When I asked Janzen about this, however, he replied that growing in full sunlight can influence plants as much as growing in dry climate: “Ocotillo and cacti, for example, don’t need the dryness near as much as they need the sun that comes with the dryness and ensuing non-other canopies shading them. This means that desert-old plants can grow very well in non-desert places (e.g., rocky ridges, beach cliffs) and have desert-old life forms and co-evolve with large mammals etc.” That seemed compatible with Axelrod’s idea that desert plants evolved in scattered dry nondesert sites. But Janzen was too busy with Costa Rican conservation emergencies in 2008 to further pursue his ideas of two decades earlier. Prehistoric megafaunal effects on desert evolution remain largely unstudied.

Once I got the idea of megafaunal interaction into my head, though, it was hard to see the desert as I had before.
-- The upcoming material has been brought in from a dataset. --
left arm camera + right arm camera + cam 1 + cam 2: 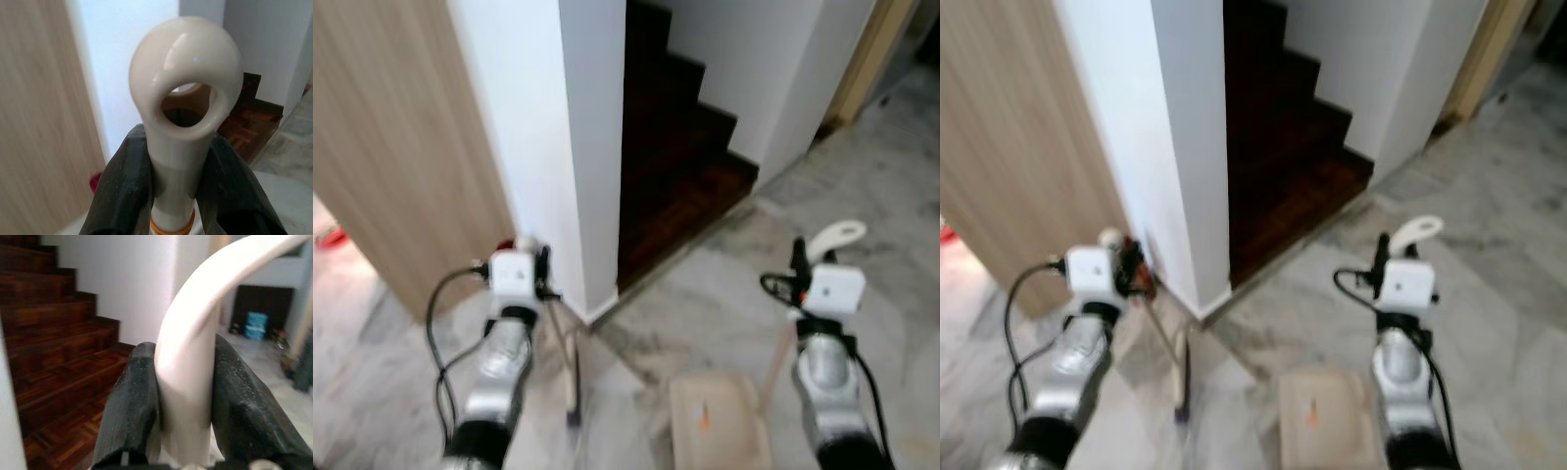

When I took a walk on Cima Dome in the Mojave National Preserve one windy afternoon, the extraordinarily dense and tall Joshua tree woodland there seemed to shout: “Camels! Giraffe-camels!” Each branch of spiky yucca leaves clutched its crown of soft white blossoms as though holding them as far as possible from some ghostly browser. It was easy to imagine fifteen-foot Miocene camels sauntering through and nipping a cluster here and there.

As Janzen suggested, such a scene might not have been in a regional desert like the present. Cima Dome is one of the “edaphically arid” environments that Axelrod elected for predesert evolution of desert plants—a granite dome with thin, fast-draining soils and many bare slabs and boulders. At over five thousand feet elevation, with bunchgrass and juniper as well as Joshua trees and cactuses, it is more like Pleistocene woodland of ten thousand years ago than today’s scanty creosote bush and burroweed scrub. Even so, the idea of giraffe-camels feeding on the Joshua trees seemed to imply an older, more obscure desert past than Axelrod’s. And the possibility of such a past loomed larger in the years after Janzen’s papers.